You’re just you, someone who loves being a lawyer and helping people.

And you know what? That’s enough.

You don’t have to be the best to have a very satisfying and rewarding career. In the long run, your passion for what you do will attract everything you need. You can learn what you need to know and get better at what you do.

But you must be willing to grow.

Unfortunately, many lawyers stop growing the day they receive their license. The got school “out of the way” and then switched gears to focus on building a career.

Oh they go through the motions of continuing their education but mostly because they have to, not because they want to. Soon they find themselves in a rut, a career rut where billable hours and overhead and moving up the ladder are job one. In time, many such lawyers find themselves dissatisfied with their careers, but often they don’t know why.
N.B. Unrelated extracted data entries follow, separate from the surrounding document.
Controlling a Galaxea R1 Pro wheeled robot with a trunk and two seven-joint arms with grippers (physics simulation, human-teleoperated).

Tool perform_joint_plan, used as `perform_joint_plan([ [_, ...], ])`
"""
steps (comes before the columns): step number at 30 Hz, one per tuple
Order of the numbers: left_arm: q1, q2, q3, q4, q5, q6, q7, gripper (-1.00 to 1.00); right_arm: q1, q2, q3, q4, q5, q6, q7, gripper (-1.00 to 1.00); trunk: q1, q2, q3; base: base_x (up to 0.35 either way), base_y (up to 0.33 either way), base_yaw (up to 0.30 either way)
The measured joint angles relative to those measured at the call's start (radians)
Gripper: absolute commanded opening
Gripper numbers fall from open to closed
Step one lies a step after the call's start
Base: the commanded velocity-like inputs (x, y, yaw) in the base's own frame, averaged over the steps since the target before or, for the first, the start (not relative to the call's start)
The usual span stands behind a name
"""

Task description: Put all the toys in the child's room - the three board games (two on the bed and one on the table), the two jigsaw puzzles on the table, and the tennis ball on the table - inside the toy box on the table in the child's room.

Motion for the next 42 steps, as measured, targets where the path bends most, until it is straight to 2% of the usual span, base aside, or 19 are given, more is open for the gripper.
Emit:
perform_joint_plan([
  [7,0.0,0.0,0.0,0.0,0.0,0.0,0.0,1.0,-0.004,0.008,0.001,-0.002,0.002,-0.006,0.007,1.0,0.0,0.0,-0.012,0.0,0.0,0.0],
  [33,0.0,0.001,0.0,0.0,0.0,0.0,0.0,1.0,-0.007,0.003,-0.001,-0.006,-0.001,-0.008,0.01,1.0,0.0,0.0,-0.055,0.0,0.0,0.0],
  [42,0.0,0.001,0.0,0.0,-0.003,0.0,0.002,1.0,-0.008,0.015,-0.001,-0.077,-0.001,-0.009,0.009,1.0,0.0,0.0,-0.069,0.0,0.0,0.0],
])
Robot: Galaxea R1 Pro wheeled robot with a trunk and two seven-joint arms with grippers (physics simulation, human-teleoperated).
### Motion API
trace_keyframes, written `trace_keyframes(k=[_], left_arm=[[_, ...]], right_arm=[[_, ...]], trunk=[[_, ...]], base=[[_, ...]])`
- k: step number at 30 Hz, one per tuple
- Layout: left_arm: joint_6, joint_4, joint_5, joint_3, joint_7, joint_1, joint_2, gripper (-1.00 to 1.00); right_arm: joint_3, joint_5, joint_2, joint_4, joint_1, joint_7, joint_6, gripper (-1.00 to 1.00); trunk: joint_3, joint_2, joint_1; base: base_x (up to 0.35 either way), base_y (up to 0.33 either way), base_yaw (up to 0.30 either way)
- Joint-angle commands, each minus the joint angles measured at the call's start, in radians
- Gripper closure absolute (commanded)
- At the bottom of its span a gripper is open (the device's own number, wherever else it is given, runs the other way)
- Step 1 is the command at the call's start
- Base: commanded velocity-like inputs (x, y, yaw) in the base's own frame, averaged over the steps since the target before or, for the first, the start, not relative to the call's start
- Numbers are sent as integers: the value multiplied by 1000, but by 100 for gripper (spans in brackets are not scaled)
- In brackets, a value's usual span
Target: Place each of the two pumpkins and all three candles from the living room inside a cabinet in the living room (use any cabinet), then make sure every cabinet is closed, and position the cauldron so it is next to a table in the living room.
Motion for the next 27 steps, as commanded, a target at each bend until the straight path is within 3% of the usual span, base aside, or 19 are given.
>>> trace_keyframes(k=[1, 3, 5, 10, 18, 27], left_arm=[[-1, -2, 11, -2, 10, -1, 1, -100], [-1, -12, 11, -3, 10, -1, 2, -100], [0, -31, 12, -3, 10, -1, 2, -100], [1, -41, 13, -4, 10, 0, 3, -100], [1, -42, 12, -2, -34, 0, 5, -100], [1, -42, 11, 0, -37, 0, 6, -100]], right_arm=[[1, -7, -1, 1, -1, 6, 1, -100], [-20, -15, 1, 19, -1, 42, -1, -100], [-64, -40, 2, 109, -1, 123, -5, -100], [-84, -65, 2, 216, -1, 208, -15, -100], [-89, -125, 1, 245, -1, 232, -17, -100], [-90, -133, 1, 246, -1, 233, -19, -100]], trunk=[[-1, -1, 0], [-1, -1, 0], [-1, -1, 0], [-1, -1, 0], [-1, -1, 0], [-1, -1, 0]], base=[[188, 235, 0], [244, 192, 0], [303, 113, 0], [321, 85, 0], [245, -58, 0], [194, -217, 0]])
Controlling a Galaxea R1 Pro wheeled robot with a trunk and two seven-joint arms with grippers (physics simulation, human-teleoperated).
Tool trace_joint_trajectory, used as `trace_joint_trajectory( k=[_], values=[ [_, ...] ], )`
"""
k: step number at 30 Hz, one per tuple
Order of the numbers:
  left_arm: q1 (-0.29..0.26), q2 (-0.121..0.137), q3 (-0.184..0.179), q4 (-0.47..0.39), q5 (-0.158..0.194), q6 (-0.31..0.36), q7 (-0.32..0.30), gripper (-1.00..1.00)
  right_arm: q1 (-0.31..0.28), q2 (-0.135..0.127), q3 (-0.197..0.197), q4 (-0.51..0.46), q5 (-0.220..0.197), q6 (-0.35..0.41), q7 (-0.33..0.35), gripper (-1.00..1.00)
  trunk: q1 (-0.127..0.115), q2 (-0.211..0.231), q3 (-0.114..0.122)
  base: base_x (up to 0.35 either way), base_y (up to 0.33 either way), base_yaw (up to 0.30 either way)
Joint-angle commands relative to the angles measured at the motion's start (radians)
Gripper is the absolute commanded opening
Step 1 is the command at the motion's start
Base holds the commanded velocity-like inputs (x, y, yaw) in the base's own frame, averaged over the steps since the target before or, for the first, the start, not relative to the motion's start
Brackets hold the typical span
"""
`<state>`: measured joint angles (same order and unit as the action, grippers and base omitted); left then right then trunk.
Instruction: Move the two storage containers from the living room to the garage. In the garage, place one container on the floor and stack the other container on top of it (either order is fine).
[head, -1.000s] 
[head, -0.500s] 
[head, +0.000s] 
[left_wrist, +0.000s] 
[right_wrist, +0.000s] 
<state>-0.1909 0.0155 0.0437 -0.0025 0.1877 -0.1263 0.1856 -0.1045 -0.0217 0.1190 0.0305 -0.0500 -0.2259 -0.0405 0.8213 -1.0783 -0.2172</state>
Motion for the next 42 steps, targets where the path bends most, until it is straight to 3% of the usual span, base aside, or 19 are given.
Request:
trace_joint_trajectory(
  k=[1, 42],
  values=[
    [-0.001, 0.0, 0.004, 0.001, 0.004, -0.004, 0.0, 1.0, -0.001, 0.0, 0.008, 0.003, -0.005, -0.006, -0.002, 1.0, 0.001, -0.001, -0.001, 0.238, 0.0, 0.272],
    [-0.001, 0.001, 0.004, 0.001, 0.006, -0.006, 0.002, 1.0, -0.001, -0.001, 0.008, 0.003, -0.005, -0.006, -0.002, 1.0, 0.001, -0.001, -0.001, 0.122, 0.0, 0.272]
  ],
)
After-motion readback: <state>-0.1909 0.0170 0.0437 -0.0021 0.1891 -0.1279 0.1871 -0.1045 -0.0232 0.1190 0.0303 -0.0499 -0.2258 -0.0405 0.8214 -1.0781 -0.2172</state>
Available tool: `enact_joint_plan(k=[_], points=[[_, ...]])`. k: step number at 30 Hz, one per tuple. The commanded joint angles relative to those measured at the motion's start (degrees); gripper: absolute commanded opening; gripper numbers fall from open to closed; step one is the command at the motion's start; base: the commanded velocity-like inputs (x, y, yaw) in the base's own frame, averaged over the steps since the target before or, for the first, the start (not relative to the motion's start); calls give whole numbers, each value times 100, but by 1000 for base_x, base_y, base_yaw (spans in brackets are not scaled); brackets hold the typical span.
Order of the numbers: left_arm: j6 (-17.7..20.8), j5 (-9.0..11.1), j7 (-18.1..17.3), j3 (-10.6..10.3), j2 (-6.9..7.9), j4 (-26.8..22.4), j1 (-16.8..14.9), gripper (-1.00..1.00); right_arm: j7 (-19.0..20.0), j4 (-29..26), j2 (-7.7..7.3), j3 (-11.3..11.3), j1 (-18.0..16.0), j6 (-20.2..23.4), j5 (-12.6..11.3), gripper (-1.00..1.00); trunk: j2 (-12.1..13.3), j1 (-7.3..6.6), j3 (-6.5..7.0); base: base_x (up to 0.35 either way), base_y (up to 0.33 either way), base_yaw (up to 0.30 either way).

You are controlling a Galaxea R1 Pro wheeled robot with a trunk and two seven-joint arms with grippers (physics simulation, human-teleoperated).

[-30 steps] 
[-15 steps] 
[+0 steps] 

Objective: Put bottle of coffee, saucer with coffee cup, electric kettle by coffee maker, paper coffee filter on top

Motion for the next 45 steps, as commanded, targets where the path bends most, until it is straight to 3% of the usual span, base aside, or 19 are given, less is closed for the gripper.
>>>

It’s because they’ve stopped growing.

Charles Darwin said, “It is not the strongest of the species that survives, nor the most intelligent. It is the one that is most adaptable to change.” Lawyers who stop learning stop adapting to the changes around them. If they’re not careful, they’ll find themselves on the endangered species list.

Learning and growth aren’t limited to the law, however. There is much more to being a lawyer. You need to learn marketing. You need to understand human psychology. You should be able to read a balance sheet. And much more.

I heard someone say (on LinkedIn, I think) that it’s no longer acceptable for an attorney to say they are “computer illiterate”. Yet many attorneys are functionally so. Yes, you can hire people to do what you don’t want to do, but in the wired world we live in today, someone who refuses to learn some basic computer skills might as well waive a white flag and call it a day.

Never stop learning. Never stop growing. Never stop adapting to the changes around you. That’s how you will survive in this jungle.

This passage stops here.